Après une année où le grand écran n’a cessé de s’éteindre et de se rallumer, la réouverture à la mi-juillet des salles de cinéma en Ontario – deux semaines après celles du Québec – a-t-elle finalement redonné le goût aux cinéphiles d’Orléans de renouer avec le septième art ?

S’il faut en croire le directeur général du Ciné Starz Orléans, Gaétan Roy, l’achalandage dans sa quelque demi-douzaine de salles n’est pas tout à fait ce qu’il était lorsqu’il y a eu une première réouverture en février dernier. Le DG explique la situation notamment en raison de l’absence de groupes de jeunes de camps de jour au cours de l’été et puis, fait assez essentiel, « on manque de films à cause de la pandémie. »

De plus, avec les vacances, l’homme de cinéma mentionne que les fins de semaine ont été relativement tranquilles alors que les autres jours, les salles fonctionnaient mieux.

La claquette du MIFO

Habituellement, le Mouvement d’implication francophone d’Orléans (MIFO) présente deux films par mois en français en louant à M. Roy l’une de ses salles, sises rue Centrum, à Orléans. En raison de la pandémie, la conseillère en marketing et communication, Gabrielle Marcotte explique que le MIFO, à titre de diffuseur, en a profité pour se doter d’un nouvel écran et d’un nouveau projecteur, afin d’être mieux équipé pour présenter ses activités cinématographiques. Cet été, le MIFO avait programmé deux films à l’extérieur avec respect de la distanciation.
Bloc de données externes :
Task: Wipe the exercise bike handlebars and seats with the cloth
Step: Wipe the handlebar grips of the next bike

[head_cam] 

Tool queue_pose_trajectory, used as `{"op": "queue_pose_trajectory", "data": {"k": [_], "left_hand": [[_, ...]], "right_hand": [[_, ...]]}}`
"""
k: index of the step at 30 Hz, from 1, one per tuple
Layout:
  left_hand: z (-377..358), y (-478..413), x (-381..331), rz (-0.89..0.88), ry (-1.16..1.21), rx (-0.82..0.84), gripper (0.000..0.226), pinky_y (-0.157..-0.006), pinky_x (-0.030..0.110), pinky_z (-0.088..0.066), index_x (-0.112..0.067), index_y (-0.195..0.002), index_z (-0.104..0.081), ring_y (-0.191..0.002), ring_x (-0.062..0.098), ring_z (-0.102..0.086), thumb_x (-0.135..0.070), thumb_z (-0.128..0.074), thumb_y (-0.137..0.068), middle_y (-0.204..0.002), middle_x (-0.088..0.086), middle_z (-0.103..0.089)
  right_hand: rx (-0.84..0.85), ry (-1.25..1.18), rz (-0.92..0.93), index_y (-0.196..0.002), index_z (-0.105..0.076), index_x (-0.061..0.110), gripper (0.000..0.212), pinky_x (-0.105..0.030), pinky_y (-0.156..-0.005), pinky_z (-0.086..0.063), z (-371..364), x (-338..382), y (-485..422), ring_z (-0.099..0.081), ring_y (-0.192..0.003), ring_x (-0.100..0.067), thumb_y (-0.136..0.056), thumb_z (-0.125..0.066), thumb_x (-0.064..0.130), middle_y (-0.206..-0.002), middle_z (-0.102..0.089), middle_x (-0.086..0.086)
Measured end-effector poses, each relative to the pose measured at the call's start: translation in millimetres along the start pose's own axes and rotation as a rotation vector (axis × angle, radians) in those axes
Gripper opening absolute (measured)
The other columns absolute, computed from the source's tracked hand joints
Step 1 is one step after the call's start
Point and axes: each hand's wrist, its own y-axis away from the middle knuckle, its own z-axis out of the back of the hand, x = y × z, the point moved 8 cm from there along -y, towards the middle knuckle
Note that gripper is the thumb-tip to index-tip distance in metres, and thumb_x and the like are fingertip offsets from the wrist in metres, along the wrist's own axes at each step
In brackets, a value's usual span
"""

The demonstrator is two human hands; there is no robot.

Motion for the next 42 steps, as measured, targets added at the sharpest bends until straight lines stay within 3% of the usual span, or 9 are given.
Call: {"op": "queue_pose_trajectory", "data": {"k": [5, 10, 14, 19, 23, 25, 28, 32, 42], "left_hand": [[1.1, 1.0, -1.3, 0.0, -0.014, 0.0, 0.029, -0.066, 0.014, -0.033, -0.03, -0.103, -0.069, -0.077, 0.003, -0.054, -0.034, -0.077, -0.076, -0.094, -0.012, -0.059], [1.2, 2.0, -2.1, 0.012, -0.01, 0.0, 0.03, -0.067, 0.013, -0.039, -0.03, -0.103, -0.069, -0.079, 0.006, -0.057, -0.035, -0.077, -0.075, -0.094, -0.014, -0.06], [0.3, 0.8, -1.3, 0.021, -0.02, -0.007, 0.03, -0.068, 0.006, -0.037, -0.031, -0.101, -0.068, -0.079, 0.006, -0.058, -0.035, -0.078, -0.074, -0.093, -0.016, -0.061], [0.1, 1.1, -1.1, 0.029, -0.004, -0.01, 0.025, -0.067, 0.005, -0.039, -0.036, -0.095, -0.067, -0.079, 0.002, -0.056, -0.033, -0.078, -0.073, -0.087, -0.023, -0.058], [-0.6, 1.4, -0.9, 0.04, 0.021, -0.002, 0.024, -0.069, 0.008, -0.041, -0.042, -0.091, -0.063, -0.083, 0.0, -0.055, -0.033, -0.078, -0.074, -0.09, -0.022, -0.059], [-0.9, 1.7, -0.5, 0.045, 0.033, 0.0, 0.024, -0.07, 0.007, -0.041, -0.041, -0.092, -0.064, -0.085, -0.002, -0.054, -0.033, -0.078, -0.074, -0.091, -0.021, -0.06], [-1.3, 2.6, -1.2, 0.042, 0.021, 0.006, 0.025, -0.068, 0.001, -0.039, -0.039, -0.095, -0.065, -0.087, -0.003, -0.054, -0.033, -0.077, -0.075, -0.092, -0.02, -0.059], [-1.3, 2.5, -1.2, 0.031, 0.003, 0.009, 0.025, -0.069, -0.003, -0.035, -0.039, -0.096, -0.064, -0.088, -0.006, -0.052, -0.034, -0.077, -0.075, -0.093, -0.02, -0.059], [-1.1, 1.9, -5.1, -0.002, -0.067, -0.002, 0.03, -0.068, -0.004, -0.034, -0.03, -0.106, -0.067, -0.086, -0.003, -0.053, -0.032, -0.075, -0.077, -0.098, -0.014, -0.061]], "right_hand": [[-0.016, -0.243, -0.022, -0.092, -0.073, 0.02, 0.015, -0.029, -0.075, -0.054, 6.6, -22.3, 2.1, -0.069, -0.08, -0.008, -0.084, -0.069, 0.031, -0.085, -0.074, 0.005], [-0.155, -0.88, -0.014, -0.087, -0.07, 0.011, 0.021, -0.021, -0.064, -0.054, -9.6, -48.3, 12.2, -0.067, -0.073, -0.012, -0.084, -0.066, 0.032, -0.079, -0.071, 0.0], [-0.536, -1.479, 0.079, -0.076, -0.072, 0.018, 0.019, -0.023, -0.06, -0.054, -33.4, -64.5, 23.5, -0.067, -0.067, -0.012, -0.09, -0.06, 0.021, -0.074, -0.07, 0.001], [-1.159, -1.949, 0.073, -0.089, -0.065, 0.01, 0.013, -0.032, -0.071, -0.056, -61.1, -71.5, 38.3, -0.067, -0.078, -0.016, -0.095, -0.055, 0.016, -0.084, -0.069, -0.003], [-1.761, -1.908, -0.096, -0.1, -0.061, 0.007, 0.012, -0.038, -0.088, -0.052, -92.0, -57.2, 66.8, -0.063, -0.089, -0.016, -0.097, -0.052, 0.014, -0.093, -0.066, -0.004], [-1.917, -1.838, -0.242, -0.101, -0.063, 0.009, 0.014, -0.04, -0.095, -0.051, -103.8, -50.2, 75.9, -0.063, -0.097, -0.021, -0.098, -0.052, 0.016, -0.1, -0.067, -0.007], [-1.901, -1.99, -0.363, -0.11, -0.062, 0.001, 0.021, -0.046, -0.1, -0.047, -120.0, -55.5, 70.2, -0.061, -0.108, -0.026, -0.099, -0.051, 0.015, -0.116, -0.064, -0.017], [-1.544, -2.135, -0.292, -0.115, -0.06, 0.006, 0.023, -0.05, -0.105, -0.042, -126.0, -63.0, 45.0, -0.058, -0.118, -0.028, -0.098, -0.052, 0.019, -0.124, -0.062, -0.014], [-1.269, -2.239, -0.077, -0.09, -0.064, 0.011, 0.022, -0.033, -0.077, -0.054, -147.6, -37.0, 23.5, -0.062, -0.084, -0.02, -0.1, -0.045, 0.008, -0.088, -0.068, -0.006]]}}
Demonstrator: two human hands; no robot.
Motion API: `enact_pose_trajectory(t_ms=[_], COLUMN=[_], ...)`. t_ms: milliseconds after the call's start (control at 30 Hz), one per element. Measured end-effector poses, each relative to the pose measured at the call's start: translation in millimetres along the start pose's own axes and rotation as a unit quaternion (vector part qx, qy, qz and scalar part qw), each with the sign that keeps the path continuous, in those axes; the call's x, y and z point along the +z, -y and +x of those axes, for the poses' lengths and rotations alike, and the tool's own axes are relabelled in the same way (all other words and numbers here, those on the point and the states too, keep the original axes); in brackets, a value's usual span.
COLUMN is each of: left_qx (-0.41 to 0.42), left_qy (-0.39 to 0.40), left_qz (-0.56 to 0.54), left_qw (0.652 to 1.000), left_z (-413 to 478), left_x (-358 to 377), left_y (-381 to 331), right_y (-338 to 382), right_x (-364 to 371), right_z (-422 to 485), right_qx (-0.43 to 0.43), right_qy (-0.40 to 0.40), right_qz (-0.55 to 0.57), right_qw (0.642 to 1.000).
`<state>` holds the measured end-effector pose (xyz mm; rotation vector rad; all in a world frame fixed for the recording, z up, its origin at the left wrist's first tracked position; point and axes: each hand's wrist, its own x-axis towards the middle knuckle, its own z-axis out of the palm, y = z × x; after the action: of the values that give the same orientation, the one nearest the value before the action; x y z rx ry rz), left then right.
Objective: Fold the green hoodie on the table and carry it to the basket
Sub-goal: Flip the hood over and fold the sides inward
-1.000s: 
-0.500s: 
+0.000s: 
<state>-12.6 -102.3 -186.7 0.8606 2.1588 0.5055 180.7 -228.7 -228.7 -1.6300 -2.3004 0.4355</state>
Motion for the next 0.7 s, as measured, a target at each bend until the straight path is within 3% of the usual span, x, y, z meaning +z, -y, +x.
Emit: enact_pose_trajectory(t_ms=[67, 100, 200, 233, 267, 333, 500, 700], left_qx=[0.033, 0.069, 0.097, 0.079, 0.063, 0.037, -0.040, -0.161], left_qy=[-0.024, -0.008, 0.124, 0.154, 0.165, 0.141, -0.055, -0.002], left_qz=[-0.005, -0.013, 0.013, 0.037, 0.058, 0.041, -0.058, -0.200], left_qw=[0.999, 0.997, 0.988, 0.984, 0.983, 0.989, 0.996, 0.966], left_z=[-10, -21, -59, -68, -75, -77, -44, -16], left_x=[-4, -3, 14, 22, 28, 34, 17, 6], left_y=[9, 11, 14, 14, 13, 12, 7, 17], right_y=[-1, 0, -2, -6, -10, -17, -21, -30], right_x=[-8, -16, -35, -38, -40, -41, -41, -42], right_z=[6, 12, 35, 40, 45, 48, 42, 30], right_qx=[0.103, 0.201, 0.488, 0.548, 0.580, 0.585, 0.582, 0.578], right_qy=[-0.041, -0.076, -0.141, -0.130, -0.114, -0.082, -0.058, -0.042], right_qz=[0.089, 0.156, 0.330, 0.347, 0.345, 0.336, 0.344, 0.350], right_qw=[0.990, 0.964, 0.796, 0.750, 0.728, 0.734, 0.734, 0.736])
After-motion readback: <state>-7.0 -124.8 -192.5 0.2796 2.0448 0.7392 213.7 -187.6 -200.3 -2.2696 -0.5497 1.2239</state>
Entre 60 et 90 spectateurs sont venus. Lors de précédentes présentations estivales, « on est déjà allé jusqu’à 400 personnes », se remémore Anne Gutknecht, directrice artistique au MIFO. « Avons-nous perdu des cinéphiles en cours de route? Difficile à dire. C’est possible que la pandémie nous ait fait perdre des personnes mal à l’aise avec la pandémie et les diverses restrictions. »

Une rentrée prudente

Pour la rentrée, côté cinéma, la directrice artistique et ses acolytes vont y aller progressivement au niveau de la programmation. Outre un film par mois qui devrait être proposé un jeudi, pour l’instant dans la salle du MIFO, l’équipe est en train de concocter un projet scolaire pour deux écoles secondaires de la région : De La Salle et Béatrice-Desloges.

Après s’être familiarisés l’an dernier avec les aspects de la critique au cinéma, les élèves se verront confier le défi d’écrire un scénario sous la direction d’une personne professionnelle de la scénarisation.

Autre projet en devenir : l’attendu festival de films francophones à Orléans. Il sera proposé en novembre.

Pour l’instant, la programmation est en développement. En plus d’y visionner des films provenant notamment du Québec, de la France ou de la Belgique, Anne Gutknecht assure que, comme d’habitude, il devrait y en avoir pour tous les goûts, de la comédie au drame, en passant par les films pour enfants. Peut-on en savoir un peu plus sur la programmation du festival ? La directrice artistique est prudente n’osant rien annoncer. Avec la pandémie, la situation peut évoluer : « On est fragile… », laisse-t-elle tomber.